In talking with the old man he said that changing a timing chain is like setting a broken bone. Doesn’t matter son if your at 12 and 12 when a doctor sets a broken bone he can set it at any direction as long as the bones line up like they did to begin with.

Kind of an old school analogy which is why I’m asking for clarification :)
 
The cam sprocket should be at 6:00 and the crank at 12:00. If you take out the plug out of number 1 cylinder and put your finger over the hole while rotating the engine, you can feel compression. Once you feel the compression, hand turn it until the piston is at the top of the compression stroke (this is where the the piston stop comes) in or you can do it old school and just use a screw driver to determine when it is at the top of the cylinder. The crank rotates twice for every revolution of the cam, one is the compression stroke and the other is the exhaust stroke. You just need to make sure you are on the compression stroke, once the crank is right just rotate the cam until the sprocket will go on at 6:00
 
like this

timing chain.jpg
 
I got that. Thank you. My question is rotating the engine with everything off
 
Sorry rotating the engine with the old chain still on. What’s the best way to do this or is there a way? Do I have to reassemble or just use the bare crank bolt in the crankshaft and rotate clockwise (counter would lessen the bolt) until they line up...obvious way right?
 
Sorry rotating the engine with the old chain still on. What’s the best way to do this or is there a way? Do I have to reassemble or just use the bare crank bolt in the crankshaft and rotate clockwise (counter would lessen the bolt) until they line up
correct
 
Sorry rotating the engine with the old chain still on. What’s the best way to do this or is there a way? Do I have to reassemble or just use the bare crank bolt in the crankshaft and rotate clockwise (counter would lessen the bolt) until they line up

Thanks for your help
 
Oh another question regarding the timing chain cover (stock). I noticed upon removal a metal circular spring-like retainer fell into the timing cover.

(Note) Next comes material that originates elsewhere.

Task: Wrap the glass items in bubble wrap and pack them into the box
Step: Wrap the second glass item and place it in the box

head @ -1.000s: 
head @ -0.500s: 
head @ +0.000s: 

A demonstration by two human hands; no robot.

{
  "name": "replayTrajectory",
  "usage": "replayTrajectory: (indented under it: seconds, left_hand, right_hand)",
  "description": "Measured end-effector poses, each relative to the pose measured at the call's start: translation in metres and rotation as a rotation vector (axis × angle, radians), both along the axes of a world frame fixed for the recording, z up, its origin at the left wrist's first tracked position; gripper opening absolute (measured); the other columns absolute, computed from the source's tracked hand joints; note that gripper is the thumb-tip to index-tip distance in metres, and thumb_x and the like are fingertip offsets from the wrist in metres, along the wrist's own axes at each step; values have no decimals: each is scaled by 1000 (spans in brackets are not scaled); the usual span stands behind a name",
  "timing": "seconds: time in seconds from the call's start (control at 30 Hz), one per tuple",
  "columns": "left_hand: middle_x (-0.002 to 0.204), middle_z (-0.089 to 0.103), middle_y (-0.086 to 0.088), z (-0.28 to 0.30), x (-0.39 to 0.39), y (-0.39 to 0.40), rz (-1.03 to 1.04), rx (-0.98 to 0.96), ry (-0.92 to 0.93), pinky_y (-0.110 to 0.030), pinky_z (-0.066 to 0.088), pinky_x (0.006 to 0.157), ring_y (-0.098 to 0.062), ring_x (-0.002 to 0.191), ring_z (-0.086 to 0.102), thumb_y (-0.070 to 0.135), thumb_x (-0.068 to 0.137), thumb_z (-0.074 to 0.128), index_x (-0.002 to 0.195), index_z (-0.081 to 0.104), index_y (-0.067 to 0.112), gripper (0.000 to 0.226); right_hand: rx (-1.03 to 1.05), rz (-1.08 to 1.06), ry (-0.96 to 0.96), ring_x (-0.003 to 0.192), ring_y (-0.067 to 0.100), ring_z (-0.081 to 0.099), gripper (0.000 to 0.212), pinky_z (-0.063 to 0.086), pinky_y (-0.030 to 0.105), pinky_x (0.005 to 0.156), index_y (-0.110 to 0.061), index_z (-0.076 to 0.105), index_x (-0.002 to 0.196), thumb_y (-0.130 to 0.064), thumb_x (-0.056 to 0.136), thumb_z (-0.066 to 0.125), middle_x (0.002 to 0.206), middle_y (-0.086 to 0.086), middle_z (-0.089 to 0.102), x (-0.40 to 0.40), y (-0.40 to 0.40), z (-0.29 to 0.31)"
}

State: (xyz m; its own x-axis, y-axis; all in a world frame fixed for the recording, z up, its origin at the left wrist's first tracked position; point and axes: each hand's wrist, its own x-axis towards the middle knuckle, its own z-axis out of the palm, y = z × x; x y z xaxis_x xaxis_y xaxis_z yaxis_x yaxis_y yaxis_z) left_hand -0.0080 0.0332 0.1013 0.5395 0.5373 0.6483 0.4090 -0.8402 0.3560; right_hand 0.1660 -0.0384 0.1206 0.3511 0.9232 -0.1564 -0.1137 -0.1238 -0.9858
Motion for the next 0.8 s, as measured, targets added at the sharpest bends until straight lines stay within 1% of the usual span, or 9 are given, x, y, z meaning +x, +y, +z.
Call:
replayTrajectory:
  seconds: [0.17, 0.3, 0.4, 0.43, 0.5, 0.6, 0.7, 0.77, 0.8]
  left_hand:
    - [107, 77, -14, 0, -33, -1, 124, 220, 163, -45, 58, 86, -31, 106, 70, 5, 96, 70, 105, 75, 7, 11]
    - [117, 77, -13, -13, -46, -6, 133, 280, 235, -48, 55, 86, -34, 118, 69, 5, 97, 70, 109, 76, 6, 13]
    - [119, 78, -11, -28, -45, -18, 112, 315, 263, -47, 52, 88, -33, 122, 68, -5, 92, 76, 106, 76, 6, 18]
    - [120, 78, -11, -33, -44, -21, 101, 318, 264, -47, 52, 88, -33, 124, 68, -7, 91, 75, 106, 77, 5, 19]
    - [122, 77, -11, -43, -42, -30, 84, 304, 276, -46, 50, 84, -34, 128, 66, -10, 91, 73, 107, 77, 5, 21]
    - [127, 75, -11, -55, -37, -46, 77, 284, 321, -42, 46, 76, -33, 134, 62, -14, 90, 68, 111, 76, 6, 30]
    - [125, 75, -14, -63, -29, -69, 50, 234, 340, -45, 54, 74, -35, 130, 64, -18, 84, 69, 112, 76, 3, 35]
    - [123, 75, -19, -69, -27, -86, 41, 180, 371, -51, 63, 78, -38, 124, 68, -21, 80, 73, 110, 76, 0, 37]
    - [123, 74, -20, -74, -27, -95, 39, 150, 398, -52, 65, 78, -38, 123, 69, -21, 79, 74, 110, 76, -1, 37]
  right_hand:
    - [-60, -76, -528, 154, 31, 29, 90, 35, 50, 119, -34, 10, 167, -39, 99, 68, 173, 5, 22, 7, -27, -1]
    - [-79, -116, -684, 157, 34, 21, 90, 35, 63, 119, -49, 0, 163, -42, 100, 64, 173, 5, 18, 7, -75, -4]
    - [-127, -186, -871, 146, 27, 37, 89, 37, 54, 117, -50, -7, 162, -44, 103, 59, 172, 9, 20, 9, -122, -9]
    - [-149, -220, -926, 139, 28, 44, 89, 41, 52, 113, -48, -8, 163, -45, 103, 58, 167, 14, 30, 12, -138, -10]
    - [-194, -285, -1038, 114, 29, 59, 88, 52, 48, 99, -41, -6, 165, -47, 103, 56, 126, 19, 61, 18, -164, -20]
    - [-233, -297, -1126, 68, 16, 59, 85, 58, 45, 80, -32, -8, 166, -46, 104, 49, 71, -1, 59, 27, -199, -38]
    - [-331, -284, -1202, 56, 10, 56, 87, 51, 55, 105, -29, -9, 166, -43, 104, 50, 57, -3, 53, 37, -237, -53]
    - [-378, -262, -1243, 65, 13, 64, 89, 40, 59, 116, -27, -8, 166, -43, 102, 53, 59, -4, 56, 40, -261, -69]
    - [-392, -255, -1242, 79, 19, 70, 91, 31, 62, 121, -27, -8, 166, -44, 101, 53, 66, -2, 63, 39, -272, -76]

My question is does this need to be put back on? The gel-pro gasket set didn’t include one. I assume this goes around or inside the timing cover crank seal. Is this correct?

Also any tips or tricks besides soaking the chain you can give would be beneficial. I know about greasing the balancer. Anything else?

Again I can’t thank you guys enough.
 
Why not just slap the old chain back on the way it was, remove the TDC stop, and then rotate the crank till the marks are at 6/12?
 
Oh another question regarding the timing chain cover (stock). I noticed upon removal a metal circular spring-like retainer fell into the timing cover.

My question is does this need to be put back on? The gel-pro gasket set didn’t include one. I assume this goes around or inside the timing cover crank seal. Is this correct?

Also any tips or tricks besides soaking the chain you can give would be beneficial. I know about greasing the balancer. Anything else?

Again I can’t thank you guys enough.

I'm pretty sure what you are describing is an oil slinger. If so, yes it should go back on the crank.
 
Why not just slap the old chain back on the way it was, remove the TDC stop, and then rotate the crank till the marks are at 6/12?
Old chain is still on. I’m just going to rotate the crank and line em up. Thanks
 
I'm pretty sure what you are describing is an oil slinger. If so, yes it should go back on the crank.
Ok sounds good. Also just to clarify I’m not talking about the metal plate
I'm pretty sure what you are describing is an oil slinger. If so, yes it should go back on the crank.
no, it’s not the oil slinger. That is more plate like. What I’m talking about is a small circular spring that’s about the same size as the inside portion of the slinger. Almost looks like a small bracelet that stretches if needed.
 
Ok sounds good. Also just to clarify I’m not talking about the metal plate

no, it’s not the oil slinger. That is more plate like. What I’m talking about is a small circular spring that’s about the same size as the inside portion of the slinger. Almost looks like a small bracelet that stretches if needed.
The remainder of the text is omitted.